Expected outcome: within twelve months, every G&A line above the materiality threshold has a single named owner holding all four conditions, a live and independently-verified outcome hypothesis, and a quarterly track record.

Typical implementation mistakes: treating the Diagnostic as a one-time audit rather than a standing governance motion; naming an owner without formally updating that person's incentive structure; writing an outcome hypothesis too vague to fail, or one with no stated counterfactual; skipping the independent-verification step because the named owner's self-report seems obviously accurate; and mistaking this Playbook for a cost-cutting mandate, which it is not.

The Complete Operating Manual

Implementation Roadmap

Stage 1 — Diagnose (Weeks 1–2). Purpose: Establish, with evidence rather than impression, whether the target line is actually ungoverned. Inputs: Two years of spend by category from the CFO, current org chart, any existing staffing benchmark. Executive decisions: Which G&A lines clear the materiality threshold this cycle. Start with one line — for the pilot, HR — rather than attempting the full portfolio company's G&A stack at once. Actions: Run the Ownership Gap Diagnostic (Section 7) against the target line. For each of the four functions — CFO, CHRO, deal team, Operating Partner — mark Information, Authority, Incentive, and Accountability as Yes, Partial, or No. Outputs: A dated, completed Diagnostic scorecard. Governance checkpoint: None required yet — this stage is diagnostic, not decision-making. Evidence of progress: A completed scorecard exists and has been reviewed by the Operating Partner. Failure indicator: The scorecard is completed but never shared with the functions it maps — it becomes a private observation instead of the basis for Stage 2.

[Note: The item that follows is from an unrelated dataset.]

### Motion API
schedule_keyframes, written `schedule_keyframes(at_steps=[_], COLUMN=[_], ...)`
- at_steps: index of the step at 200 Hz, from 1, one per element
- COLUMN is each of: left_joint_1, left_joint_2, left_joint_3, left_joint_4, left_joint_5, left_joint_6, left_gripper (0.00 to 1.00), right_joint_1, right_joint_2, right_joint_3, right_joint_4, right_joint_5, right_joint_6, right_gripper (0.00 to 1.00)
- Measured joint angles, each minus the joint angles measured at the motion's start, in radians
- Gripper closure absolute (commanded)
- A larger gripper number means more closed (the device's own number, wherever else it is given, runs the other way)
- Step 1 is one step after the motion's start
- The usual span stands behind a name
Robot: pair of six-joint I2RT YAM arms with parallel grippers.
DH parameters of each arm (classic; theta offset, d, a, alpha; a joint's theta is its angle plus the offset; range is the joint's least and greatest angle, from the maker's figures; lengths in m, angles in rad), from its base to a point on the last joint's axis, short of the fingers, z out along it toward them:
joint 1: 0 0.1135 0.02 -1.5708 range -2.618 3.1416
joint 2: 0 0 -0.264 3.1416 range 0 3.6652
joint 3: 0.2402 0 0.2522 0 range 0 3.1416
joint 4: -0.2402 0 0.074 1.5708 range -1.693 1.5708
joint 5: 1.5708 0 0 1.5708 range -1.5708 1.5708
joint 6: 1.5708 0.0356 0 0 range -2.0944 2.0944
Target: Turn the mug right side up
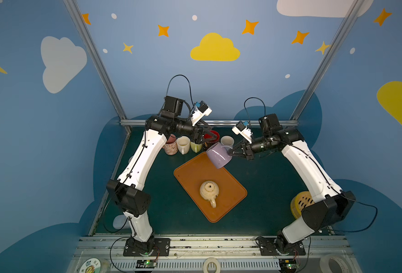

Stage 2 — Assign Ownership (Weeks 3–4). Purpose: Convert the Diagnostic's finding into a single accountable role. Inputs: The completed scorecard from Stage 1. Executive decisions: Who becomes the named owner. In most companies this is whoever already holds the most Information and Authority — typically the CFO or CHRO for the HR application — rather than a newly created role. Whether this line's outcome hypothesis will touch a personnel-related metric (it will, for HR). Actions: The Operating Partner has a direct conversation with the proposed owner and frames it as governance parity with procurement and working capital, not an audit. If the metric involves a personnel-related outcome — engagement, retention, turnover, or anything that could later intersect with a termination, compensation, or benefits decision — the proposed incentive change is routed to employment counsel for review before it is submitted. Counsel is checking one thing specifically: that tying compensation to this metric does not create exposure that a later personnel decision was influenced by the incentive rather than made on its merits. Only after counsel clears the structure does the Operating Partner formally request the sponsor update the owner's incentive or review criteria. Outputs: A named owner, on record; a documented incentive change, cleared by counsel where required, submitted to whoever administers compensation. Governance checkpoint: Operating Partner sign-off that all four conditions are now held by one role, and counsel sign-off where the metric is personnel-related. Neither sign-off is optional; a line is not considered assigned until both exist. Evidence of progress: The incentive change is submitted with counsel's clearance attached, not just discussed. Failure indicator: An owner is named verbally but the incentive change is deferred "until next cycle," or the counsel review is skipped because the metric "seems fine." Both are Stage 2 blockers, not Stage 3 nice-to-haves.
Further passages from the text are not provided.